Teen struggles against disease
Benefit slated for Dec. 16
A benefit will take place Saturday, Dec. 16 for a 14-year-old Waupaca girl who has an autonomic nervous system disorder.
In November 2014, Bailey Mitchell was diagnosed with Dysautonomia, a dysfunction of the autonomic nervous system.
She is the daughter of Codi Loughrin and Randy Mitchell and is an eighth grader at St. Peter Lutheran School, in Weyauwega.
The Believing Bailey Brave Benefit will be held from 1-5 p.m. at the Crossings Bar & Supper Club, near the intersection of state highways 54/22 and 110 between Waupaca and Weyauwega.
The benefit will include free food, a cash bar, games, silent auction items and Santa family photos.

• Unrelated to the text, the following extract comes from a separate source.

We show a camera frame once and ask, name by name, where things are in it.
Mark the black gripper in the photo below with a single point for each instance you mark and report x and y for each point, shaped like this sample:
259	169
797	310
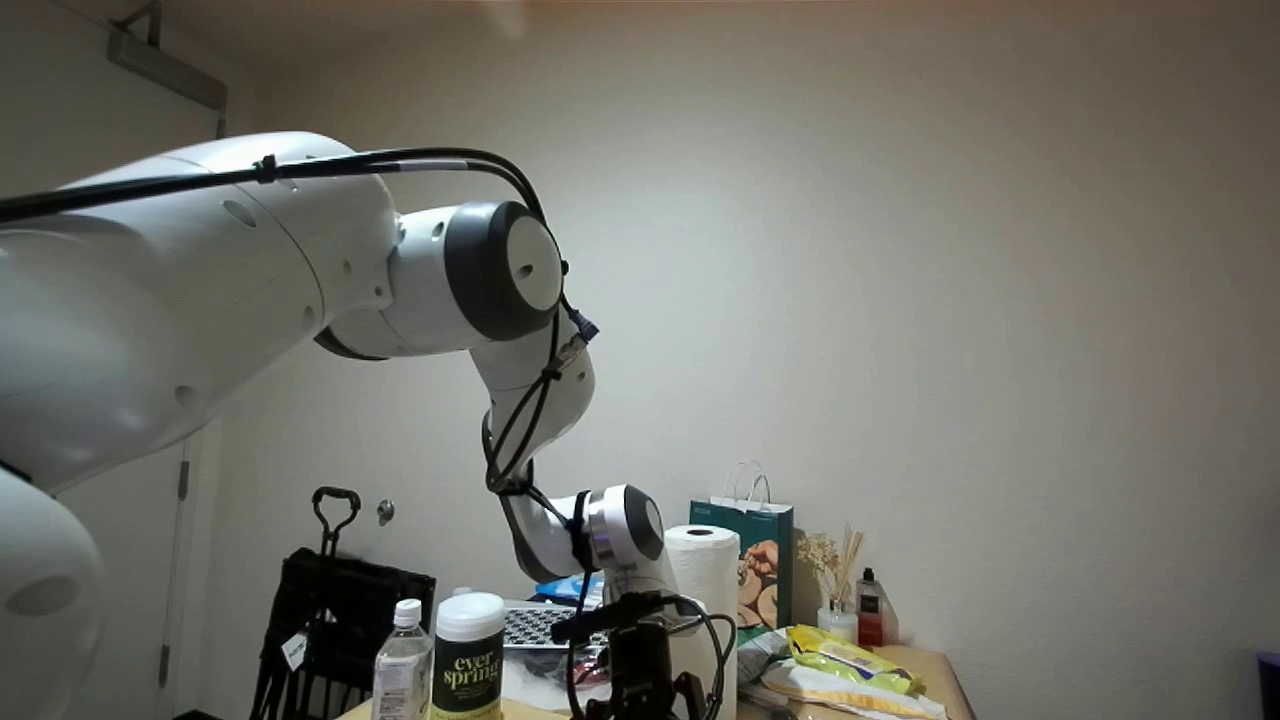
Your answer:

T-shirts will be available for $12 and wristbands for $2.
The benefit will raise money for Bailey to have NueroStim treatments at Children’s Hospital of Wisconsin in Milwaukee.
It will also raise money for the family’s cost to travel to and stay in Milwaukee, as well as for future medical treatments.
Bailey has been in and out of Children’s Hospital of Wisconsin, in Milwaukee.
Some of her daily symptoms include dizziness/fainting spells, severe migraines, struggles moderating body temperature, delayed gastric emptying and intestinal dysmotility, severe pain and weakness.
Doctors believe it stems from Ehlers-Danlos Syndrome, a connective tissue disorder.
Last April, Bailey had a feeding tube placed and is dependent on it for nutrition.
Due to complications, Bailey has been hospitalized multiple times and undergone countless surgical procedures.
The NueroStim treatments are approved to start as soon as possible.
Bailey was part of a clinical test for the NueroStim treatments before they were FDA approved.
The treatments worked for her.
Now that they are FDA approved, it is the treatment her doctors believe will reset her nervous system and bring relief to restore her to most of her daily activities.
“It works kind of like a pacemaker for her nervous system,” Loughrin said. “It will help get her nervous system jumpstarted.”
Loughrin said her daughter is stable but continues to struggle.
“I just want her to have a normal life,” she said.
While the treatment received FDA approval, people are having to pay out of pocket for it, Loughrin said.
She said the family feels blessed to have the treatment available for Bailey and is grateful for the support of the community and local businesses.
A benefit account under Bailey’s name has been set up at Community First Credit Union and will remain open after this weekend’s benefit.
Donations are being accepted at the credit union’s various branches.
Loughrin said the family is also grateful for Bailey’s team of doctors and for another local family they connected with at Children’s Hospital.
It is the family of Weston Crist, who is receiving treatments there for a rare form of cancer.
The two families have spent time together at the Ronald McDonald House.
“While it is never any parent’s desire to be in this place, it is such a blessing to have friends to walk along side. We have been able to share tears and encourage each other when sometimes there are so many unknowns,” Loughrin said.
She said, “We are just praying we can remain complication free and be home for Christmas and raise enough to begin our next treatment steps in this brave girl’s journey.”